The Coda filesystem is still under development, and there certainly are several bugs which can crash both clients and servers. However, many problems users observe are related to semantical differences of the Coda filesystem compared to well-known NFS or SMB network filesystems.
This section will point out several logs to look at for identifying the cause of problems. Even if the source of the problem cannot be found, the information gathered from Coda's logging mechanisms will make it easier for people on the coda mailinglist < [email protected] > to assist in solving the problem(s).
Some of the more common problems are illustrated in detail. At the end of this section some of the more involved debugging techniques will be addressed. This will be helpful to developers to isolate problems more easily.
At the end there is a whole section describing how to solve some problems with Windows95, only the Coda related stuff! .
Most problems can be solved, or at least recognized by using the information logged by the clients and servers. The first step in finding out where the problems stems from is doing a tail -f on the logfiles.
It must also be noted that, when coda clients and servers crash they do not `dump core', but start sleeping so that we developers can attach debuggers. As a result, a crashed client or server still shows up in the ps auxwww output, and only the combination of lack of file-service and error messages in logfiles indicate that something is really wrong.
Since release 5.3.4 servers now actually exit when they crash,
create a file
/vice/srv/ZOMBIFY
to force a server to
go into an endless sleep again.
client$ xterm -e codacon
/usr/coda/etc/console
is a logfile which contains
mostly error or warning messages, and is a place to look for errors
which might have occured. When assertions in the code fail, it is
logged here.
/usr/coda/venus.cache/venus.log
contains more
in-depth information about the running system, which can be helpful
to find out what the client is or was doing.

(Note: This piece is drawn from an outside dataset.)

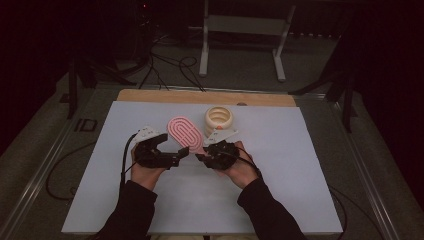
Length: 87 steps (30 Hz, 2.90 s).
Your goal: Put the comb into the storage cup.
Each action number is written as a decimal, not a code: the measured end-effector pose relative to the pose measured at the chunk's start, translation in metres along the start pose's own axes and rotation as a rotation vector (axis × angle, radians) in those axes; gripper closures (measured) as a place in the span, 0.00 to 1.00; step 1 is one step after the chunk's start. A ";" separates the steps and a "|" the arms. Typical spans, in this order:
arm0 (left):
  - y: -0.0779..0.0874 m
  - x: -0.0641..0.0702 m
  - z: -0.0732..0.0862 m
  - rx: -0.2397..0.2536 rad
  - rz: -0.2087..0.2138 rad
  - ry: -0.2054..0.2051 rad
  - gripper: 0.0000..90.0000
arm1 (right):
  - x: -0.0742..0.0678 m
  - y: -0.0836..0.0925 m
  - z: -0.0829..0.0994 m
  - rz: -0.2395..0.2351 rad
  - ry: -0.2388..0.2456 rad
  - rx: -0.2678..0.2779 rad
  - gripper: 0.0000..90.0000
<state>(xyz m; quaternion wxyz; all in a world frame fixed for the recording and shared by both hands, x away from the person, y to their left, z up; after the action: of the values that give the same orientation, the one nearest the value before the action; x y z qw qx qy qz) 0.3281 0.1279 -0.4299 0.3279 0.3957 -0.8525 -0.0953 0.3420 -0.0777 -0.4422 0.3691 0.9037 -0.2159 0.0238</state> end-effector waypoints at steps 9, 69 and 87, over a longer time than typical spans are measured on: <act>-0.012 0.008 -0.004 0.003 -0.009 0.047 0.28 | -0.006 -0.004 -0.006 0.003 0.017 0.008 0.78; 0.002 -0.007 -0.029 0.097 0.097 0.200 0.71 | 0.016 0.076 0.092 0.277 -0.158 0.145 0.10; 0.007 -0.011 -0.044 0.110 0.087 0.192 0.71 | 0.002 0.102 0.156 0.455 -0.233 0.227 0.10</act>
<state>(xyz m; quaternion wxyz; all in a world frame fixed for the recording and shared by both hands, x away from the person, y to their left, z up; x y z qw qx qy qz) 0.3570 0.1447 -0.3989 0.3897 0.3828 -0.8376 0.0042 0.2837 -0.2493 -0.4881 0.2234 0.8641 -0.4504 0.0259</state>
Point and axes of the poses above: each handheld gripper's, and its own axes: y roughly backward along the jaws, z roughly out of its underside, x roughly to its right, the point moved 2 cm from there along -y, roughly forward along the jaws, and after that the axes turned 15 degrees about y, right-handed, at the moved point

client$ xterm -e cmon server1 server2 server3
...
/vice/srv/SrvLog and /vice/srv/SrvErr
are the
server logfiles.
Other logfiles that could be helpful in discovering problems are:
/vice/auth2/AuthLog
/vice/srv/portmaplog
/vice/srv/UpdateClntLog
/vice/srv/UpdateLog
testserver.coda.cs.cmu.edu
.
When you have set up your client for the first time, and it can not connect to the testserver at CMU, there are a couple of possible reasons. You might be running an old release of Coda, check the Coda web-site to see what the latest release is.
Another common reason is that your site is behind a firewall, which blocks, or allows only outgoing, udp traffic. Either try Coda on a machine outside of the firewall, or set up your own server.
The third reason is that the testserver might be down, for maintenance or upgrades. That does not happen often, but you can check whether it is up, and how long it has been running using cmon.
cmon testserver.coda.cs.cmu.edu
All of the reasons in the previous item could be the cause. It
is also possible that your
/etc/services
file is not
allright. It needs the entries:
# Iana allocated Coda filesystem port numbers rpc2portmap 369/tcp rpc2portmap 369/udp # Coda portmapper codaauth2 370/tcp codaauth2 370/udp # Coda authentication server venus 2430/tcp # codacon port venus 2430/udp # Venus callback/wbc interface venus-se 2431/tcp # tcp side effects venus-se 2431/udp # udp sftp side effect codasrv 2432/tcp # not used codasrv 2432/udp # server port codasrv-se 2433/tcp # tcp side effects codasrv-se 2433/udp # udp sftp side effect
The main reason for getting Connection timed out errors is that the volume where the file is located is disconnected from the servers. However, it can also occur in some cases when the client is in write-disconnected mode, and there is an attempt to read a file which is open for writing. See Volume is disconnected/Volume is write-disconnected for more information.
When command are hanging it is likely that venus has crashed.
Check
/usr/coda/etc/console
and
/usr/coda/venus.cache/venus.log
.
If venus complains (in
venus.log
about not being
able to open
/dev/cfs0
, it is because
/coda
is still mounted.
# umount /coda
Another reason for not restarting is that another copy of venus
is still around, and venus is unable to open it's network socket.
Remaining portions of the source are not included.